Comment Re:Java at least as fast as C++ (Score 1) 405

However, modifying the C++ version to utilize custom new and delete operators for the necessary classes to cater to the specific demands of such an application once again pushes the C++ version's performance ahead of Java, as expected.

I'm aware of such tests - but all they confirm is that pre-allocating a chunk of memory and re-using it is faster than individual allocate/deallocates.

That's not really that surprising. vector and other containers in C++ provide methods for storage (pre)allocation that can perform similarly.

If anything, it indicates that the program code is probably less than stellar C++ (stack allocations won't cost you anything and your destructors should be empty for value types).

Modern C++ shys away from OO derivations, too, where you should be using templates to get your abstraction for (almost) no runtime cost. Don't use virtual function calls - they're expensive - derive from a template class or use functors and get an inlined call for (almost - one byte) free.

Now don't forget Java has other things working against it (class recompilation, profiling, JVM stalls due to housekeeping etc).

A native compiled C++ program won't stall or halt your running threads. It's predictable.

Now we can argue about the effort to write decent Java and decent C++ and there I'll agree Java is a much more approachable language.

Comment Re:So, they heard the complaints... (Score 1) 267

> It's terrible with multi-monitor, relative to windows anyway.

Yeah, was a deal breaker for me. I threw my toys out of the pram and installed Scientific Linux (Redhat Enterprise clone).

Now my workstation is gnome2 with realtime kernel 3.2, nice nvidia multi-monitor setup where I can get work done no fuss. It's occasionally a pain but I'm happy that I'm not burning through my SSD with updates every week.

I just found gnome3 too frustrating. I tried XFCE which wasn't bad but some little quirks annoyed me enough to fall back.

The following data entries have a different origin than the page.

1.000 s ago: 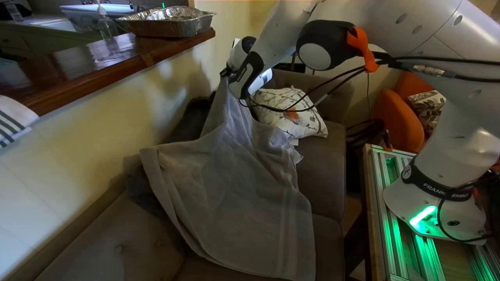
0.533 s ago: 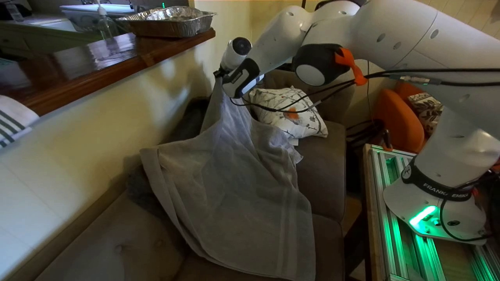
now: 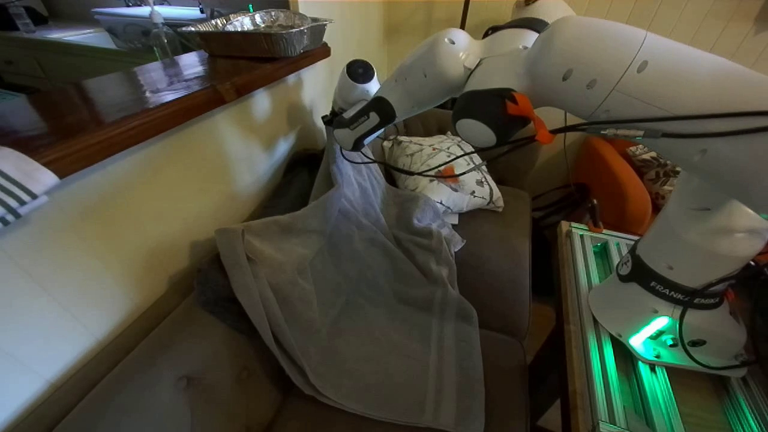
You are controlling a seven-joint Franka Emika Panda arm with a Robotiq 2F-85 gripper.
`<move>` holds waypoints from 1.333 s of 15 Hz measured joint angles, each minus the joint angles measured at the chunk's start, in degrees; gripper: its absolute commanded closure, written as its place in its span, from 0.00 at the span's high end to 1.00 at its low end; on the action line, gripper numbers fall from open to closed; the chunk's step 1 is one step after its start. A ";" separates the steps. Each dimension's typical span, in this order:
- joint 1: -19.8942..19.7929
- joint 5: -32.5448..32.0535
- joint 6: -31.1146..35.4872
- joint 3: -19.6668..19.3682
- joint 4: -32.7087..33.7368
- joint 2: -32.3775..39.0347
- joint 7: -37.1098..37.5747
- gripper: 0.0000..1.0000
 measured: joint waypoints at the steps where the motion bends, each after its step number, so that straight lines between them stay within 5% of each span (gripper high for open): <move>1: -0.50 0.00 -1.16 0.22 1.38 0.63 0.36 0.32; 2: -1.05 0.00 -2.47 0.70 2.63 1.14 0.41 0.33; 10: -3.89 -1.82 -4.24 3.96 6.84 1.54 -0.22 0.87; 12: -5.18 -1.74 -3.51 7.36 6.23 -0.11 -3.62 0.99; 20: -12.69 -1.39 -1.97 26.77 -6.92 -13.47 -21.34 1.00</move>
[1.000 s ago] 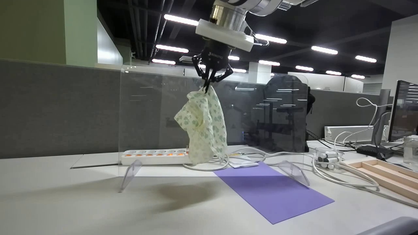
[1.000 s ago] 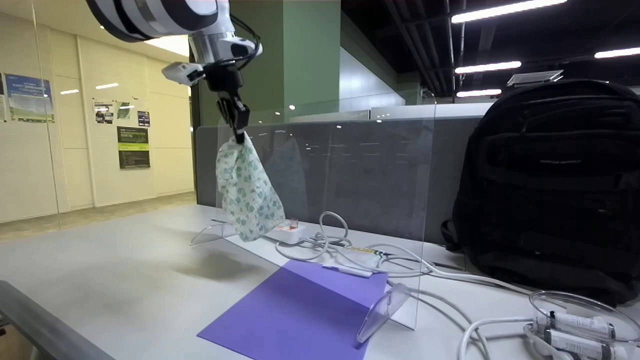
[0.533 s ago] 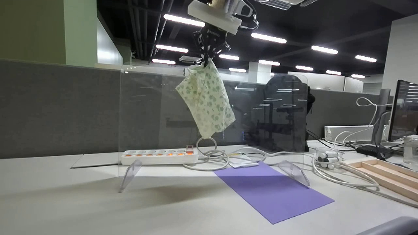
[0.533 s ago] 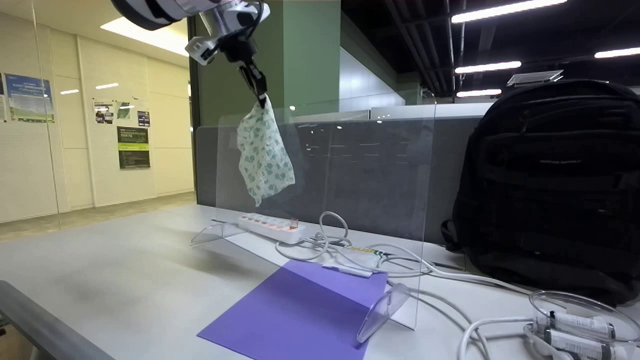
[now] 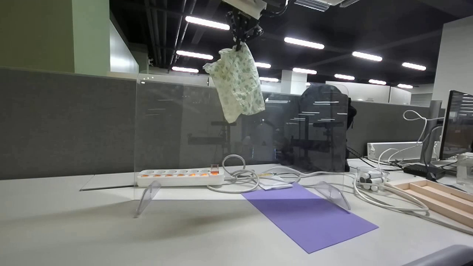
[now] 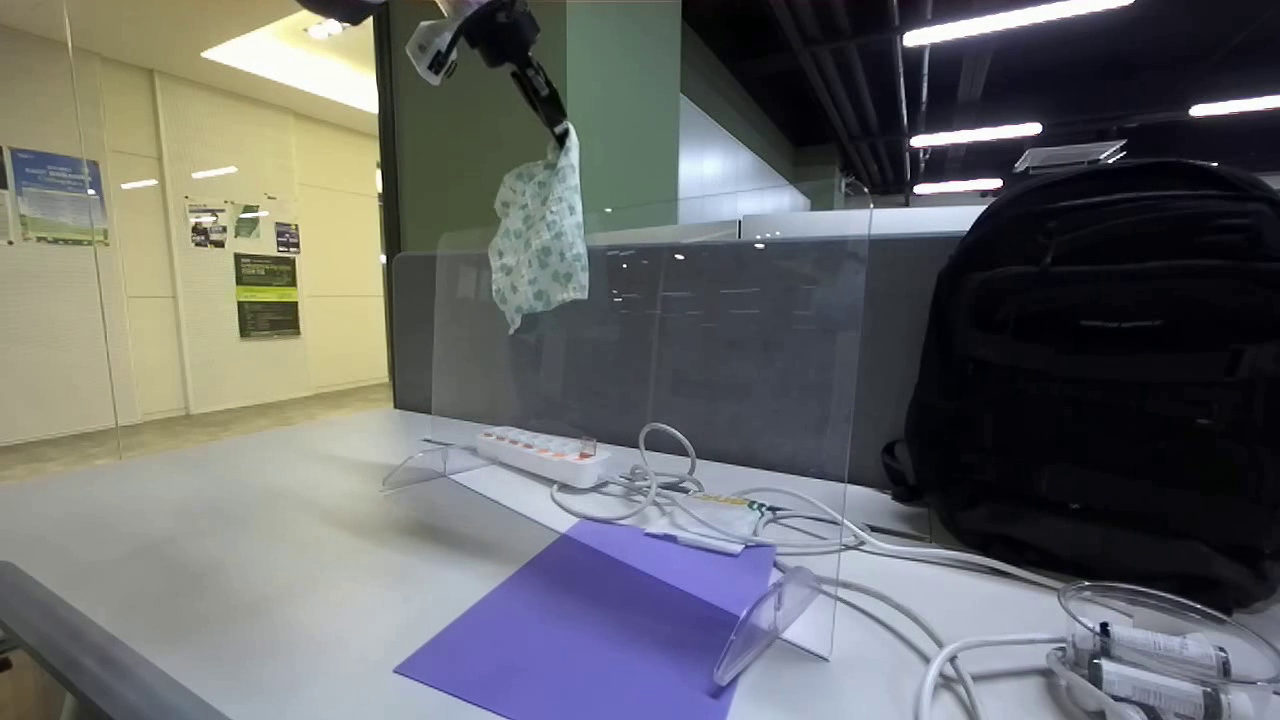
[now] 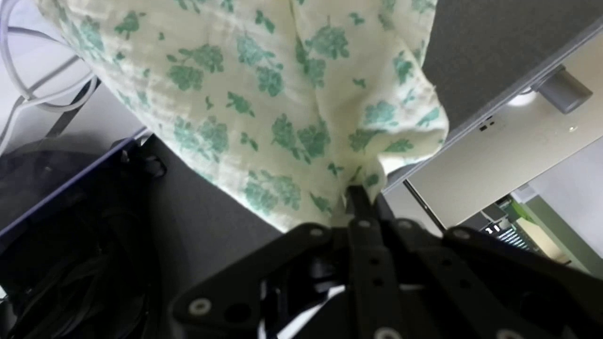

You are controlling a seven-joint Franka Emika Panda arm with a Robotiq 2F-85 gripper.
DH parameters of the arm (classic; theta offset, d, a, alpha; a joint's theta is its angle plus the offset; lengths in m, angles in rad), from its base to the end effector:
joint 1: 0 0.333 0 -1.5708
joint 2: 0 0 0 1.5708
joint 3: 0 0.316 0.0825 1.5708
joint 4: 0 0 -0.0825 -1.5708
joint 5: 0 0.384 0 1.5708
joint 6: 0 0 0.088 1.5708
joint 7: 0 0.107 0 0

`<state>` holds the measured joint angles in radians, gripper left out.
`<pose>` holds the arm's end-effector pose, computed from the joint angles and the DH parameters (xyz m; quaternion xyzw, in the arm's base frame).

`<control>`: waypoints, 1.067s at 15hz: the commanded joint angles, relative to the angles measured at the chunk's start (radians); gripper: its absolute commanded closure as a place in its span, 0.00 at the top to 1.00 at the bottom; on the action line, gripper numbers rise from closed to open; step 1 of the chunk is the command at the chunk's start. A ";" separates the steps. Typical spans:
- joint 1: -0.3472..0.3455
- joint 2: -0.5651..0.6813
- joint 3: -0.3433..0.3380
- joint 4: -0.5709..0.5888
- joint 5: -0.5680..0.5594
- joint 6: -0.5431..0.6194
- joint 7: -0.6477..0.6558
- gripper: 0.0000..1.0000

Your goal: Hang the white cloth in the glass panel

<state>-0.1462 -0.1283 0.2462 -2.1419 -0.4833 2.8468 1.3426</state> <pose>0.5545 0.0862 0.5516 -0.8294 0.3640 -0.4038 0.1286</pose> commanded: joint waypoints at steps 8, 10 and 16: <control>-0.053 0.188 0.034 0.154 -0.330 -0.192 0.398 0.00; -0.044 0.223 0.030 0.178 -0.335 -0.207 0.426 0.00; -0.031 0.263 0.030 0.221 -0.293 -0.203 0.438 0.34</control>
<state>-0.1887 0.1160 0.2730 -1.9677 -0.7814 2.6724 1.7363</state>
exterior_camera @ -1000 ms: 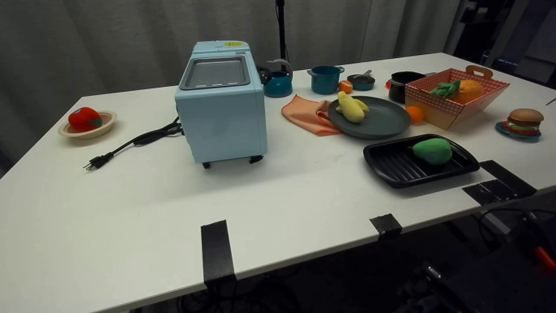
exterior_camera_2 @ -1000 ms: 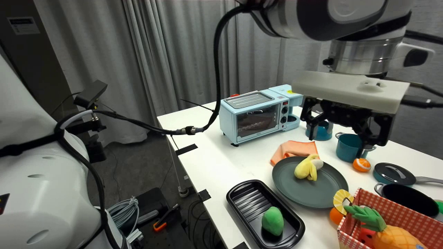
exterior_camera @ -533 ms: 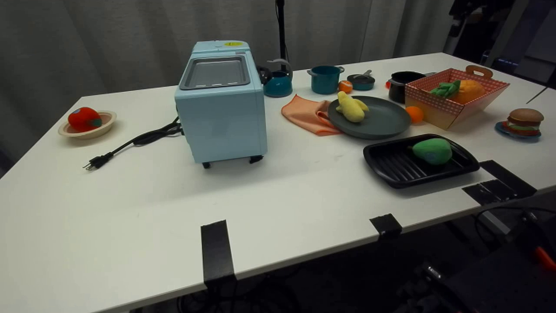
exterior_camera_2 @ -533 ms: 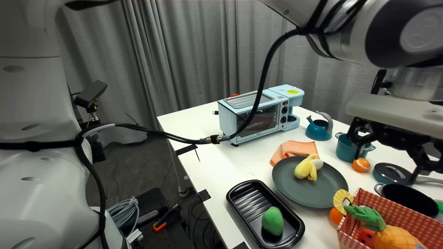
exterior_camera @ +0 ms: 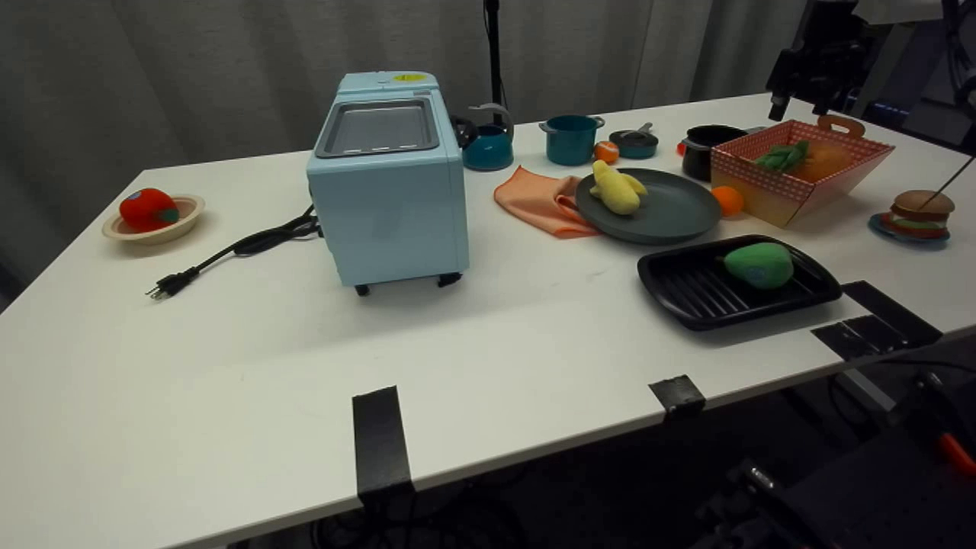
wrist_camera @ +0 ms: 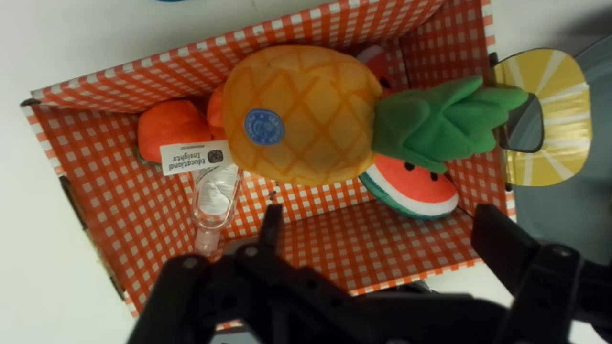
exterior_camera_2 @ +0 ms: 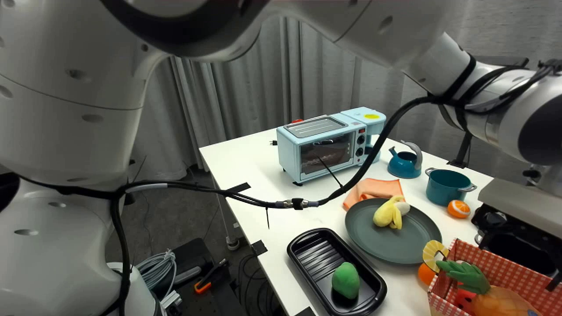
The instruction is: Take the stuffed fruits from the basket and the tray and put them on the plate
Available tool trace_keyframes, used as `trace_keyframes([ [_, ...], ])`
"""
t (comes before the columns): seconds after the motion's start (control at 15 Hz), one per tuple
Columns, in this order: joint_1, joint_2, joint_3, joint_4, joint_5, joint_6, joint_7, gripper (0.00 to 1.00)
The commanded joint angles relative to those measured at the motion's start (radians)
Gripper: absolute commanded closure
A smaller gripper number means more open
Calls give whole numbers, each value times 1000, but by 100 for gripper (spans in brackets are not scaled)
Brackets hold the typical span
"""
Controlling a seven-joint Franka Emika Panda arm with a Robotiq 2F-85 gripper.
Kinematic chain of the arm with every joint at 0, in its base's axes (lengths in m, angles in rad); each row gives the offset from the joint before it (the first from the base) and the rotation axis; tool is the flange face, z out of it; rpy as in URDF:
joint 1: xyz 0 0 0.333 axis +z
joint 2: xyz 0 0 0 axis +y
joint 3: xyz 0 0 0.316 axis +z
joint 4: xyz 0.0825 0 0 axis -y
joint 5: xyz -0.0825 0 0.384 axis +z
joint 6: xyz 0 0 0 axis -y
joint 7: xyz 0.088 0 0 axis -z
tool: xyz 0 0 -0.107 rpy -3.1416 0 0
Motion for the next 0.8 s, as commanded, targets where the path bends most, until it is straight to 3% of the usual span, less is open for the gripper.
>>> trace_keyframes([
  [0.0,-43,111,34,129,-17,-56,48,0],
  [0.67,-37,165,7,174,-168,-217,139,0],
  [0.73,-36,167,8,176,-175,-224,145,25],
])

I'll stick with SL until we get to a nice place with Wayland and something stable and pleasant on top.

Comment Re:LOL Java (Score 1) 233

> Did you perchance use JVisualVM to look at what your program was doing? what was it doing when spending time? sometimes the hotspot will become obvious

Yeah with various tools (jprofiler, visualVM, sysprof, strace, latencytop etc).

The problem with running Java profiling tools is that you have to leave UsePerfData on - and it's a cause of jitter in the VM itself.

The code is as optimised as you can get - I'm bypassing the "helper" classes included with JavaJack and using the raw mapping to Jack C API.

When running the program is at about 2% of CPU - so it's not a CPU starvation problem. I've run it under both regular and realtime linux - the linux thread priority is set by Jack itself as high - and I've tried setting the other threads in the VM to lower priority by native C calls. No dice.

> What was the delay? It should have been sub-millisecond. It is definitely not the source of the 40 ms delay that you see.

The problem I think is that it's competing with the compilation / profiling and housekeeping threads for CPU, and the VM can halt your thread whenever it feels like the profiling data or other things need updating.

I should mention that I'm outputting two periods of 1024 samples - so Java is in effect failing to meet a 20 millisecond deadline every now and then.

> I'm not sure whether you are aware of this, but to get low jitter you must yield.

I'm not very happy with this being a solution - if anything it shows the model is broken itself.
I can't even try this - the callback thread is created inside the Jack shared library - and "enters" the VM when it needs to do a callback. I can't block or do anything other than simply try and return the data needed by Jack in this thread.

It's been an entertaining discussion - but I think we're at an impasse - I think I've demonstrated some scenarios in which Java either lacks expressive tools or fails to offer the same guarantees that native C++ can offer.

Please don't forget - I am a Java developer - I'm not poo-pooing the language with bias - but realising the limitations of the tools we use is important in being able to identify the situations in which the tools are appropriate.